# To do
Give again exactly the lines that run from the start of the records to the line holding "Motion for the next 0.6", both ends counted. Do not include the pictures.

# Supplied information
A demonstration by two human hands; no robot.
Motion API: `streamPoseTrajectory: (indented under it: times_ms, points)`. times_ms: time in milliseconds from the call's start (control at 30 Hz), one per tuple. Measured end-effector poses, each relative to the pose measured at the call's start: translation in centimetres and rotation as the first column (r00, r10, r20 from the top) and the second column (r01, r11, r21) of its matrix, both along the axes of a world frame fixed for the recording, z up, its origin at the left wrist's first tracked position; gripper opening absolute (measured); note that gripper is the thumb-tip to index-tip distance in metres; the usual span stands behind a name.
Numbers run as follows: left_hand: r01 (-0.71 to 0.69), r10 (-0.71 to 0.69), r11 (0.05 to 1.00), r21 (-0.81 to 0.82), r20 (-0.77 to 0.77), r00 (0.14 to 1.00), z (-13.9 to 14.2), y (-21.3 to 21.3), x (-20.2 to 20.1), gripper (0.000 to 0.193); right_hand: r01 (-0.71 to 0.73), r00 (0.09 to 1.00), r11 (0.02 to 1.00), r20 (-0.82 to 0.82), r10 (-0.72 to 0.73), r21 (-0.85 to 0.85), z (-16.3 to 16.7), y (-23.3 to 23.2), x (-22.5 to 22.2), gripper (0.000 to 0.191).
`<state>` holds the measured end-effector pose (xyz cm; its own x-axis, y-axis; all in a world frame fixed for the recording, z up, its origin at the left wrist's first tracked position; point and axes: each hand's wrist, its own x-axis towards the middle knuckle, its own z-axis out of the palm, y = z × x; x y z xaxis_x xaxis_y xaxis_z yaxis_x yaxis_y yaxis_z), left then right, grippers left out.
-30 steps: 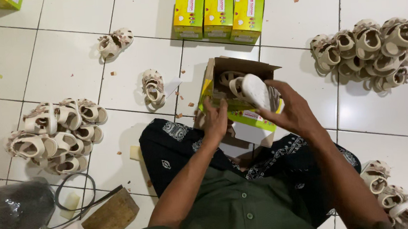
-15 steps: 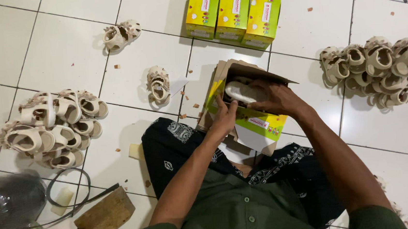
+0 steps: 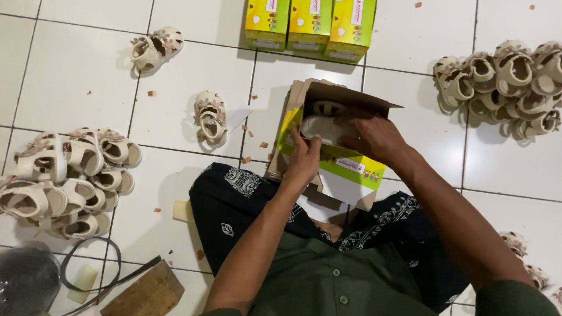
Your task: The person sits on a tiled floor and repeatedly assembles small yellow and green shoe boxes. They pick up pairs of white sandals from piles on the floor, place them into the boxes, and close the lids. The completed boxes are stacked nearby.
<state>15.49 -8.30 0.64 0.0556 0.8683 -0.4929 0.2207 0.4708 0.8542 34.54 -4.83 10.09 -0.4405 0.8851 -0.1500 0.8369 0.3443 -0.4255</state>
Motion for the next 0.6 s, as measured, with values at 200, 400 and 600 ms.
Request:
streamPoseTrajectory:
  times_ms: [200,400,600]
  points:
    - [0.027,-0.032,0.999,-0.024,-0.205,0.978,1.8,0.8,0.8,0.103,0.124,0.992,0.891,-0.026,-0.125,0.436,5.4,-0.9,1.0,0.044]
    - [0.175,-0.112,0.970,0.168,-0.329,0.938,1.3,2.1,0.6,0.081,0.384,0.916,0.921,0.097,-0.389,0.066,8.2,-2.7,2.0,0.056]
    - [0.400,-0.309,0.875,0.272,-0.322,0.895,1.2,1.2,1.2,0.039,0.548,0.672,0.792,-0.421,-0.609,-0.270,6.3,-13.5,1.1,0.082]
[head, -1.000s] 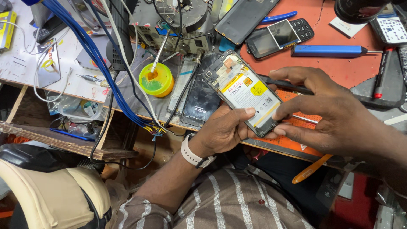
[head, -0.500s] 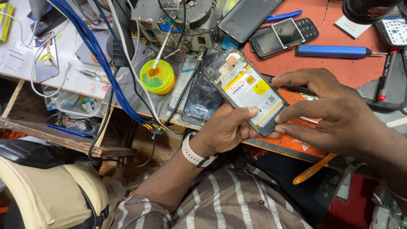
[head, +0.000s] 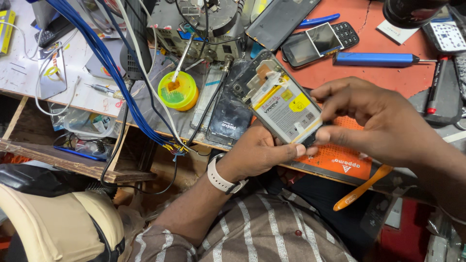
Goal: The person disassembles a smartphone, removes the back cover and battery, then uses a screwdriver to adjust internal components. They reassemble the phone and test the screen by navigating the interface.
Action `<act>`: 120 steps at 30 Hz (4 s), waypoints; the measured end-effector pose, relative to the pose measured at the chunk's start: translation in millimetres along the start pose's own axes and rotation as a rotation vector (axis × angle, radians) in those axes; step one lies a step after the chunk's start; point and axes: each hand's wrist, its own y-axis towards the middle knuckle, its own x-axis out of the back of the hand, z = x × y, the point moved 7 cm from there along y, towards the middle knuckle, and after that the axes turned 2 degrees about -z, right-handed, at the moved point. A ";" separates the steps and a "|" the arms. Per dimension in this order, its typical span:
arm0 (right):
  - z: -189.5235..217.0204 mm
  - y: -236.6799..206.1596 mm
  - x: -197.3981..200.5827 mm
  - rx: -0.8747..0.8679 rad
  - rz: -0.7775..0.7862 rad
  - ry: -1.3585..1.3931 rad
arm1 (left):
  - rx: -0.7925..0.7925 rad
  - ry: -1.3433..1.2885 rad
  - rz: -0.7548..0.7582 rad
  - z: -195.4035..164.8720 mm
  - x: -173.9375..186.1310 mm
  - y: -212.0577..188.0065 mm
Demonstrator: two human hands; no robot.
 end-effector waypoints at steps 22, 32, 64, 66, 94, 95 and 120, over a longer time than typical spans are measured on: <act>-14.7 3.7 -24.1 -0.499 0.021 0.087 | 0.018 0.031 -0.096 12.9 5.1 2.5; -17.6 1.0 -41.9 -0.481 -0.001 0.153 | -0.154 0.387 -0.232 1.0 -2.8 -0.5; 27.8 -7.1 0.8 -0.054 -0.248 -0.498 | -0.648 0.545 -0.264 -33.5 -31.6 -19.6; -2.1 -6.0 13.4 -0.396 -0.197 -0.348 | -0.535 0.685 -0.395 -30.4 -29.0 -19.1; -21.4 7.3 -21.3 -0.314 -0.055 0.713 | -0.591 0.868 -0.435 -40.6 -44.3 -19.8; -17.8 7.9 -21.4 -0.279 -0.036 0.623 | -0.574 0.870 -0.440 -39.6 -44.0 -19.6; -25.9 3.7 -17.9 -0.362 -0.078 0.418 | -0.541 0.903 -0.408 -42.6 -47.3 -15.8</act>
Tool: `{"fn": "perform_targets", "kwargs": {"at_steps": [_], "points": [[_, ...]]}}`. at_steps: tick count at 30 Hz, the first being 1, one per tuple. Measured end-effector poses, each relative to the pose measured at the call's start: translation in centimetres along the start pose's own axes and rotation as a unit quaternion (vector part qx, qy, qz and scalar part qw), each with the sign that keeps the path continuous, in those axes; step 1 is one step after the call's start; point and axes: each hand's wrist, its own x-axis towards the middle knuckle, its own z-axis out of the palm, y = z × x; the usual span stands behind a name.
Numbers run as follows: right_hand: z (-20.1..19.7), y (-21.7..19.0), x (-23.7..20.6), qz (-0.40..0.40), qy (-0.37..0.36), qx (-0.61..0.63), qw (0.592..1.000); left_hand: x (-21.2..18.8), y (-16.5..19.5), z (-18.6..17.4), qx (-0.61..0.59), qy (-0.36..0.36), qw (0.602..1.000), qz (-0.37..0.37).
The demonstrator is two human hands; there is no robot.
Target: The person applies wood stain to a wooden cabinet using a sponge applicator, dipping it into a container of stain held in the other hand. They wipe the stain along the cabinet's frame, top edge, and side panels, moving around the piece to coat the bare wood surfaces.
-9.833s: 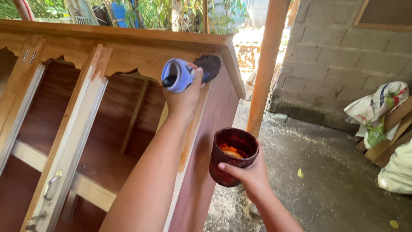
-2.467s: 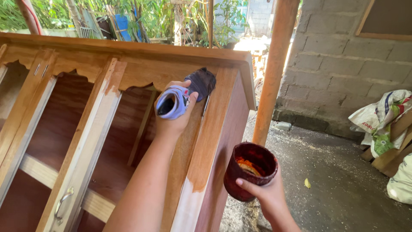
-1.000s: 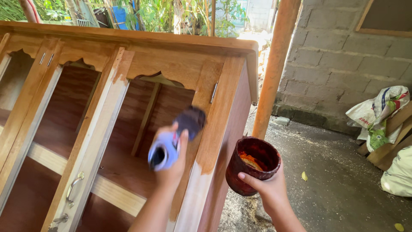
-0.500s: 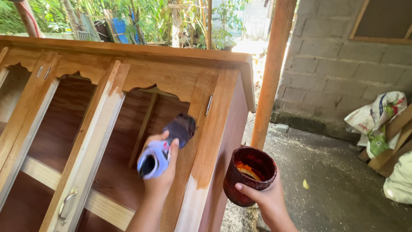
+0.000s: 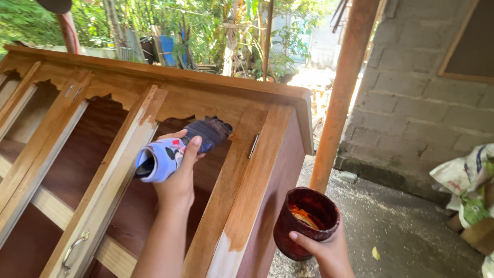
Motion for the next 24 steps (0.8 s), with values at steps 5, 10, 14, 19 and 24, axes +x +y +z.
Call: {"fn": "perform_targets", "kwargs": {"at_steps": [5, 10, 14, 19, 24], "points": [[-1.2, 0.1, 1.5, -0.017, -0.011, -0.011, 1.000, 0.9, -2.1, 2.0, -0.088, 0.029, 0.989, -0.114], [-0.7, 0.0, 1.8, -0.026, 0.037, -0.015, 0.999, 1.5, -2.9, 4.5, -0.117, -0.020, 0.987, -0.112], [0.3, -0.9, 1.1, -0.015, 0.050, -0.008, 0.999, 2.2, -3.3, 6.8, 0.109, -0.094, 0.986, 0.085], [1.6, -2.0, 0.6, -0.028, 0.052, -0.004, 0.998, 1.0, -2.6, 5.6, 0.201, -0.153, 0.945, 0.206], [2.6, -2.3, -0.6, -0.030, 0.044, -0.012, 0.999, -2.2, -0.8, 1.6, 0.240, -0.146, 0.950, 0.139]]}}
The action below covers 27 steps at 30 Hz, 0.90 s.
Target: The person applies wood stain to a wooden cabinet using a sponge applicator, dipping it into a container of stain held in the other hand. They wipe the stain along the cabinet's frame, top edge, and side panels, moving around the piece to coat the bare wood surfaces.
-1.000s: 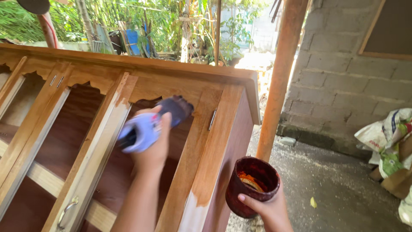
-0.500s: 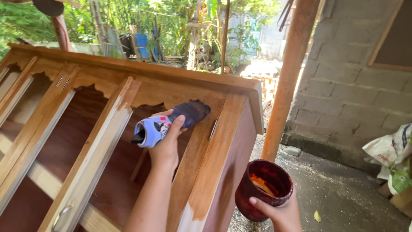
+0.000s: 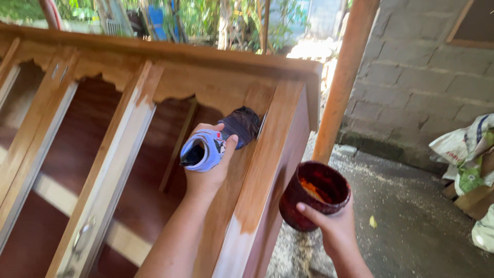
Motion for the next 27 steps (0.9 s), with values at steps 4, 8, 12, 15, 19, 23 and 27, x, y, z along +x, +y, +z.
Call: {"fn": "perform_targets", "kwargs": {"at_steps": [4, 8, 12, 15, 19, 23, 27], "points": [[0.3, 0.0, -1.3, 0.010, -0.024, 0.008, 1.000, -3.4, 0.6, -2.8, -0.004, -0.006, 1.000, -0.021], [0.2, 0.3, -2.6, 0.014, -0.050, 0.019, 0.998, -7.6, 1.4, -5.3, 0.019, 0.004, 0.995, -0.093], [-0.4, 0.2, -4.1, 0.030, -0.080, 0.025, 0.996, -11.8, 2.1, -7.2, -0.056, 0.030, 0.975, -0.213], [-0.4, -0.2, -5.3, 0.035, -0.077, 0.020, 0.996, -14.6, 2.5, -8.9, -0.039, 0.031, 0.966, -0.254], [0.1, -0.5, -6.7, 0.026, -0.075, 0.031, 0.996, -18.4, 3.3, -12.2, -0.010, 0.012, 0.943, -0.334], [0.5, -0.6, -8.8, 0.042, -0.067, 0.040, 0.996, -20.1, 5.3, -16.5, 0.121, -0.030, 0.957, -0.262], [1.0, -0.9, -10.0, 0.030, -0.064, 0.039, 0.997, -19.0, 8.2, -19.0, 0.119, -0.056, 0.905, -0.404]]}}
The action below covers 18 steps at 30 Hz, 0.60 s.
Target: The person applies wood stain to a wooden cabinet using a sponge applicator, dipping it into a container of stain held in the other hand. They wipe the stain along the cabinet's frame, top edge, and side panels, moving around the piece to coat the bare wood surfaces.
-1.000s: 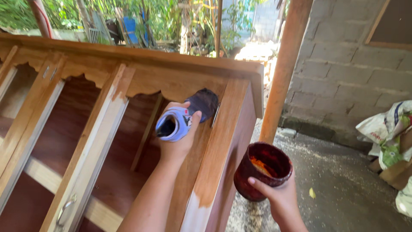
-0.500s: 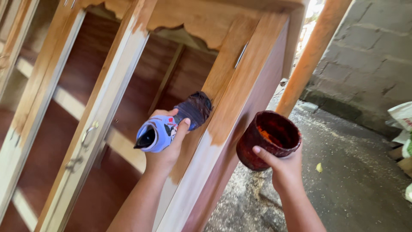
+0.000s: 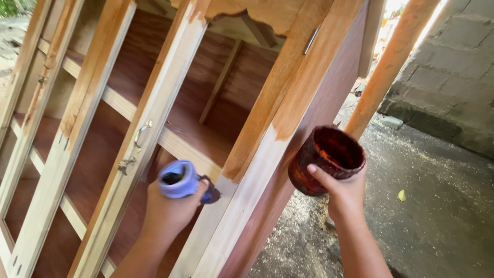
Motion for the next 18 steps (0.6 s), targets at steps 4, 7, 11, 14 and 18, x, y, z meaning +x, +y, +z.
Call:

# Written response
A demonstration by two human hands; no robot.
Motion API: `streamPoseTrajectory: (indented under it: times_ms, points)`. times_ms: time in milliseconds from the call's start (control at 30 Hz), one per tuple. Measured end-effector poses, each relative to the pose measured at the call's start: translation in centimetres and rotation as the first column (r00, r10, r20 from the top) and the second column (r01, r11, r21) of its matrix, both along the axes of a world frame fixed for the recording, z up, its origin at the left wrist's first tracked position; gripper opening absolute (measured); note that gripper is the thumb-tip to index-tip distance in metres; the usual span stands behind a name.
Numbers run as follows: left_hand: r01 (-0.71 to 0.69), r10 (-0.71 to 0.69), r11 (0.05 to 1.00), r21 (-0.81 to 0.82), r20 (-0.77 to 0.77), r00 (0.14 to 1.00), z (-13.9 to 14.2), y (-21.3 to 21.3), x (-20.2 to 20.1), gripper (0.000 to 0.193); right_hand: r01 (-0.71 to 0.73), r00 (0.09 to 1.00), r11 (0.02 to 1.00), r20 (-0.82 to 0.82), r10 (-0.72 to 0.73), r21 (-0.85 to 0.85), z (-16.3 to 16.7), y (-23.3 to 23.2), x (-22.5 to 22.2), gripper (0.000 to 0.191).
`<state>` holds the measured end-effector pose (xyz cm; its own x-axis, y-axis; all in a world frame fixed for the recording, z up, its origin at the left wrist's first tracked position; point and axes: each hand's wrist, its own x-axis towards the middle knuckle, its own z-axis out of the palm, y = z × x; x y z xaxis_x xaxis_y xaxis_z yaxis_x yaxis_y yaxis_z), left then right, grippers left out.
-30 steps: 
-15 steps: 
+0 steps: 
Your task: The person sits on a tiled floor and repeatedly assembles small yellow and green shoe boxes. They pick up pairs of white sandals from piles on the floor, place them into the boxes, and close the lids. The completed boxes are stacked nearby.
<state>15.49 -8.30 0.64 0.0556 0.8683 -0.4929 0.2207 0.4708 0.8542 34.54 -4.83 10.09 -0.4405 0.8851 -0.1500 0.8369 0.3443 -0.4255</state>
Motion for the next 0.6 s, as measured, with values at 200, 400 and 600 ms.

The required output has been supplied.